• _Problem details_
Looking at the entries below, how many lines include the word "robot"? Answer with the number alone.

++++ Dataset records ++++

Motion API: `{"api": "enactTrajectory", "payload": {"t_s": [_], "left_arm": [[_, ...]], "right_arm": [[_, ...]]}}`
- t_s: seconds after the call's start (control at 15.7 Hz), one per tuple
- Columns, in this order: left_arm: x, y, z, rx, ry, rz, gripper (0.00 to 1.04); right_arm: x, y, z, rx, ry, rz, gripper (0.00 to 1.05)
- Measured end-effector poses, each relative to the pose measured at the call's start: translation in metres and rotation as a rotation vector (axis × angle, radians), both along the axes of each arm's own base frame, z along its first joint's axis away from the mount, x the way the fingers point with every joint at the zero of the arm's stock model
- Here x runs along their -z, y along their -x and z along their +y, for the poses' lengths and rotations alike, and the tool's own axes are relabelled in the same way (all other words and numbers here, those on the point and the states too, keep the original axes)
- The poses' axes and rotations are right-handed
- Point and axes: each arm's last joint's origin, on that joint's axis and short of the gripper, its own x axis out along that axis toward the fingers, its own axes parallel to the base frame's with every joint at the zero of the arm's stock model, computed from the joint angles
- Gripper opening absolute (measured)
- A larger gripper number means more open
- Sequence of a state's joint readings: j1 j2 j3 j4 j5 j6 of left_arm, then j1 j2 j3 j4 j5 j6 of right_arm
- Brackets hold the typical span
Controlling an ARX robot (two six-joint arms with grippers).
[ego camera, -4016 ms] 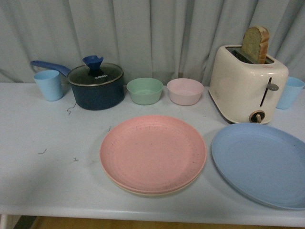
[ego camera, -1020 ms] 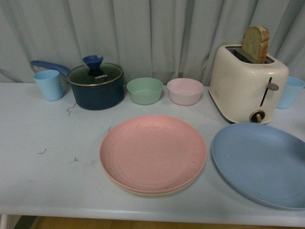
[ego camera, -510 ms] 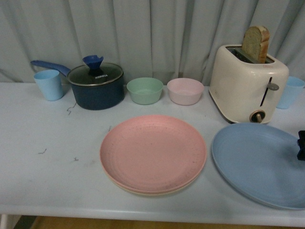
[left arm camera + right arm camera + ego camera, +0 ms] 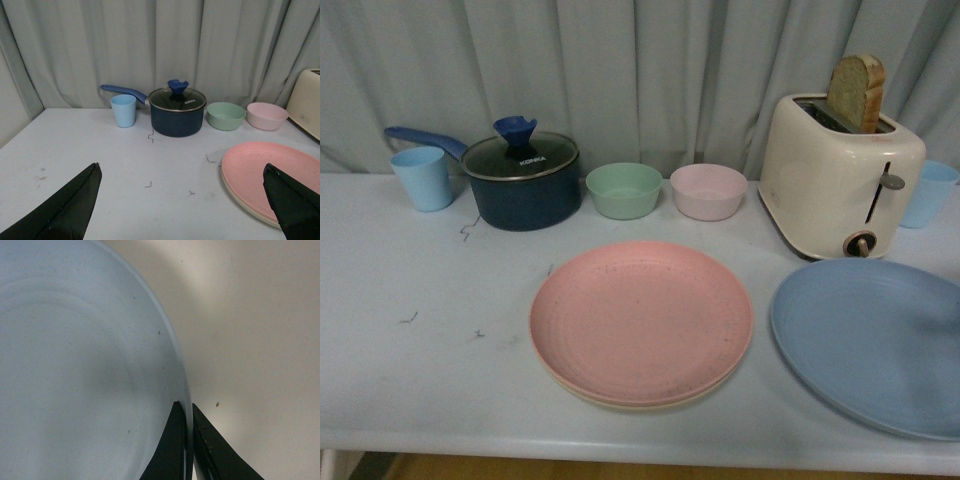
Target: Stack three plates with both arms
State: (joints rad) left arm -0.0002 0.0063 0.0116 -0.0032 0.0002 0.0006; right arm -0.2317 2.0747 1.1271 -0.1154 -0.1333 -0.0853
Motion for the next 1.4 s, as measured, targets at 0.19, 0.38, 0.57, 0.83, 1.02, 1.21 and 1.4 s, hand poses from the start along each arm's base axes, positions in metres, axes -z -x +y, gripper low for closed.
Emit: {"api": "enactTrajectory", "payload": {"t_s": [0.19, 0.38, 0.57, 0.83, 1.02, 1.21, 1.4], "left_arm": [[0.000, 0.000, 0.000, 0.000, 0.000, 0.000, 0.98], [0.000, 0.000, 0.000, 0.000, 0.000, 0.000, 0.98], [0.000, 0.000, 0.000, 0.000, 0.000, 0.000, 0.98], [0.000, 0.000, 0.000, 0.000, 0.000, 0.000, 0.98], [0.000, 0.000, 0.000, 0.000, 0.000, 0.000, 0.98], [0.000, 0.000, 0.000, 0.000, 0.000, 0.000, 0.98], [0.000, 0.000, 0.000, 0.000, 0.000, 0.000, 0.98]], "right_arm": [[-0.027, 0.036, -0.014, 0.038, -0.037, -0.040, 0.03], [-0.061, 0.070, -0.015, 0.031, -0.090, -0.092, 0.03], [-0.117, 0.067, 0.031, -0.124, -0.166, -0.282, 0.03], [-0.117, 0.025, 0.117, -0.219, -0.241, -0.319, 0.03], [-0.092, 0.003, 0.178, -0.278, -0.256, -0.236, 0.03], [-0.082, -0.015, 0.193, -0.222, -0.248, -0.218, 0.03], [-0.071, -0.021, 0.194, -0.171, -0.265, -0.181, 0.03]]}}
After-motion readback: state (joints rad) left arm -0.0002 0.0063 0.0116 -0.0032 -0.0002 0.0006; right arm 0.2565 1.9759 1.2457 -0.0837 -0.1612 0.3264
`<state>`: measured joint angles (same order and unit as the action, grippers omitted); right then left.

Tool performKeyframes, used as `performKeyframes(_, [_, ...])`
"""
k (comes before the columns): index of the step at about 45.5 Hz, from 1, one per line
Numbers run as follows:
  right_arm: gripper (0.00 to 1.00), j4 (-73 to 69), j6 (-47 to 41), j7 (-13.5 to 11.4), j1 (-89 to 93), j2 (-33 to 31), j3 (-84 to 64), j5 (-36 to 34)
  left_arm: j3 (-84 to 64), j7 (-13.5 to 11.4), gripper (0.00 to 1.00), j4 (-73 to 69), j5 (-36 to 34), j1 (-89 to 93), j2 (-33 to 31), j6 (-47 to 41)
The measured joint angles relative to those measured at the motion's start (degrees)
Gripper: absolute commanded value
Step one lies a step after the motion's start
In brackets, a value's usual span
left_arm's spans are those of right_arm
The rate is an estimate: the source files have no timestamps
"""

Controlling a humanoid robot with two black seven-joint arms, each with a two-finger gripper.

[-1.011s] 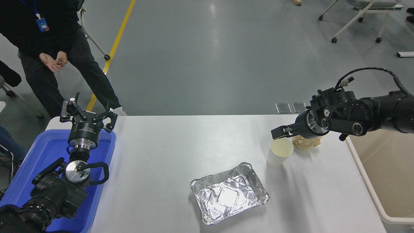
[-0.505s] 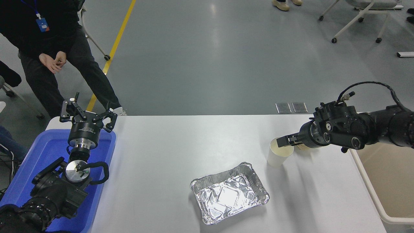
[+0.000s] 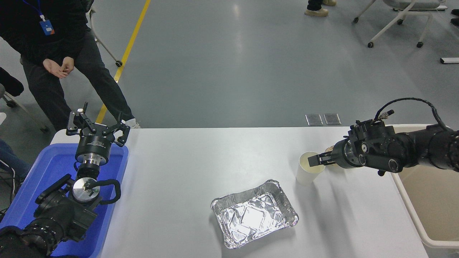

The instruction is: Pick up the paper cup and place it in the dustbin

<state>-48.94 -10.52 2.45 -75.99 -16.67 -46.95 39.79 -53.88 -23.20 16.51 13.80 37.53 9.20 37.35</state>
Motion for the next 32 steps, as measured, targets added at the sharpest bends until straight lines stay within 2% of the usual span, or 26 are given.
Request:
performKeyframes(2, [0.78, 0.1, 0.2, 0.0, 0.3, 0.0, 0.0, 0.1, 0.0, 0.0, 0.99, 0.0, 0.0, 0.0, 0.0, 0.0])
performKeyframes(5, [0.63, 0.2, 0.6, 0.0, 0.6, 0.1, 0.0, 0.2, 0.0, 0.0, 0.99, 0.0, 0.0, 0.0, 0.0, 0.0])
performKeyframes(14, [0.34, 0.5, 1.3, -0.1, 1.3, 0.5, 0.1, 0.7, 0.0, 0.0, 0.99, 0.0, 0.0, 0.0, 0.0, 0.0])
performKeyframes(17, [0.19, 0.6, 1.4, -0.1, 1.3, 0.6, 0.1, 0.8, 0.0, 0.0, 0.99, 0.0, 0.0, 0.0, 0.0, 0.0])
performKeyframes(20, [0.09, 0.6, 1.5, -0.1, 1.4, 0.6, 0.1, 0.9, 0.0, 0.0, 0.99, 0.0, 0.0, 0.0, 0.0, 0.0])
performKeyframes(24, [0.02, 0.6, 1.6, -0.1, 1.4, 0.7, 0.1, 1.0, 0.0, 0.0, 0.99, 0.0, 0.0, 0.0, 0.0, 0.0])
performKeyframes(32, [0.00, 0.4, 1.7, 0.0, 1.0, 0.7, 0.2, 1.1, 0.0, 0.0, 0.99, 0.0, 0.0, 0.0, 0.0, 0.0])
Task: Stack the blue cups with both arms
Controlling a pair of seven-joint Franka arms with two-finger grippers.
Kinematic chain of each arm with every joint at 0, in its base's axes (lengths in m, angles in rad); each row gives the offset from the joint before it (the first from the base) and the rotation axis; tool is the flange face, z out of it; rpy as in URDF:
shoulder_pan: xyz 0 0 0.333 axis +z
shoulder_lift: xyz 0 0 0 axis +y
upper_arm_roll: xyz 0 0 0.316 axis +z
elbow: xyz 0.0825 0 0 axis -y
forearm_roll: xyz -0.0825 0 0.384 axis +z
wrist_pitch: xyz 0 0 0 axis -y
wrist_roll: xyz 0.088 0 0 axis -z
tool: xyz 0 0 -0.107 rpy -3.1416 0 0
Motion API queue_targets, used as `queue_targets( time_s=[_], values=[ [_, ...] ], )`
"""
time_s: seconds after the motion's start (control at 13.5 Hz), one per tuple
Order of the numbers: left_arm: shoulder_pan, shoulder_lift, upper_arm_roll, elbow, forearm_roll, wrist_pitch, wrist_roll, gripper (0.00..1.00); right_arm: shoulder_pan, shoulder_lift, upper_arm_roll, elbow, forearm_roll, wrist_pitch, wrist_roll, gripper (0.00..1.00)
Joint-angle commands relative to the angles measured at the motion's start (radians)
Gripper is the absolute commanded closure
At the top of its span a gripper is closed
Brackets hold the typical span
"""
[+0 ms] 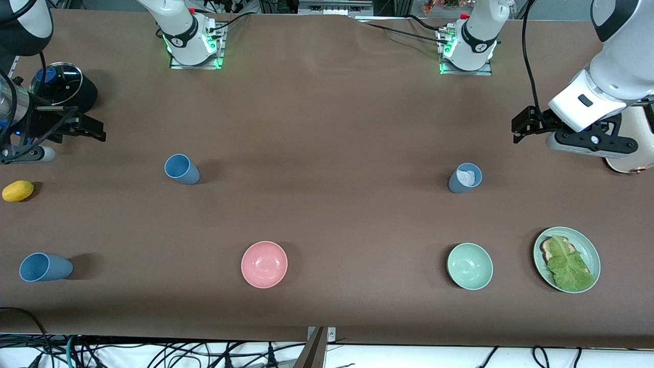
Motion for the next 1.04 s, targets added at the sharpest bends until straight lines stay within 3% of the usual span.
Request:
queue_targets(
  time_s=[0.0,0.37,0.67,0.96],
  values=[
    [-0.002,-0.005,0.000,0.013,-0.005,-0.009,0.014,0.00,-0.002,0.001,0.001,0.006,0.007,-0.013,-0.008,0.00],
    [0.000,-0.003,0.001,0.011,-0.004,-0.017,0.023,0.00,0.001,0.025,0.001,-0.003,0.005,-0.022,-0.011,0.00],
    [0.012,0.007,0.003,0.005,-0.002,-0.025,0.009,0.00,0.001,0.111,0.007,-0.002,-0.001,-0.033,-0.012,0.00],
    [-0.002,0.150,0.003,0.008,0.011,-0.020,0.011,0.00,0.004,0.188,0.007,-0.034,-0.004,0.045,-0.008,0.00]
  ],
)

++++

• _Task result_
2